Finding the Maximum: After the iteration, iterate through the dp table and find the maximum value. The square of this maximum value will be the area of the largest square.

Explanation

The dynamic programming approach efficiently solves this problem by building up the solution from smaller subproblems. dp[i][j] stores the side length of the largest square ending at position (i, j). We don't need to repeatedly check squares for every possible position.

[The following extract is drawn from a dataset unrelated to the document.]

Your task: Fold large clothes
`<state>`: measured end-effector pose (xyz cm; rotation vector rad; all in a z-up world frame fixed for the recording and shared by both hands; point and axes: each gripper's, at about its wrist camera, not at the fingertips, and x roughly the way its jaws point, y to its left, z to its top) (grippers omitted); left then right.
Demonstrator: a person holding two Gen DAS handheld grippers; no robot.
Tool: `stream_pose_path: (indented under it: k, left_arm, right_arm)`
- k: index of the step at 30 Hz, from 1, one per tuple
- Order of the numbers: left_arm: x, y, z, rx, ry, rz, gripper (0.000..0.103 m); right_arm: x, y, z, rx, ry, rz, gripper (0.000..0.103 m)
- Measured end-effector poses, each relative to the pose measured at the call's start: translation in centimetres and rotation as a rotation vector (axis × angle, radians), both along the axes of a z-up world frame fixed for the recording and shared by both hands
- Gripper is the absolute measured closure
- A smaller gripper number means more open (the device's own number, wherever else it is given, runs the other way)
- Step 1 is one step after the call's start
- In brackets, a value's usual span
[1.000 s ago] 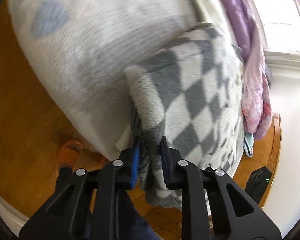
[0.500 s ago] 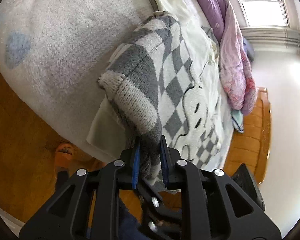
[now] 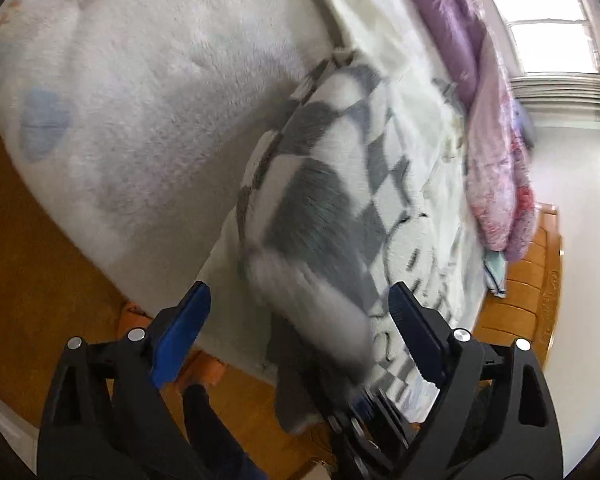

The minimum among the three neighbors (dp[i-1][j], dp[i][j-1], dp[i-1][j-1]) ensures that we find the largest possible square whose bottom-right corner is at matrix[i][j].

Code

using System;

public class Solution {
    public int MaximalSquare(char[][] matrix) {
        if (matrix == null || matrix.Length == 0 || matrix[0].Length == 0) {
            return 0;
        }

        int m = matrix.Length;
        int n = matrix[0].Length;
        int[,] dp = new int[m, n];
        int maxSide = 0;

        // Initialize first row and column
        for (int i = 0; i < m; i++) {
            dp[i, 0] = matrix[i][0] - '0';
            maxSide = Math.Max(maxSide, dp[i, 0]);
        }
        for (int j = 0; j < n; j++) {
            dp[0, j] = matrix[0][j] - '0';
            maxSide = Math.Max(maxSide, dp[0, j]);
        }

        // Iterate through the rest of the matrix
        for (int i = 1; i < m; i++) {
            for (int j = 1; j < n; j++) {
                if (matrix[i][j] == '1') {
                    dp[i, j] = Math.Min(dp[i - 1, j], Math.Min(dp[i, j - 1], dp[i - 1, j - 1])) + 1;
                    maxSide = Math.Max(maxSide, dp[i, j]);
                }
            }
        }

        return maxSide * maxSide;
    }
}

Complexity

Time Complexity: O(m * n), where 'm' and 'n' are the dimensions of the matrix. We iterate through the matrix once to build the DP table.
Space Complexity: O(m * n), due to the DP table used to store intermediate results. This could be optimized to O(n) space by using only one row of the DP table (but the code becomes slightly more complex).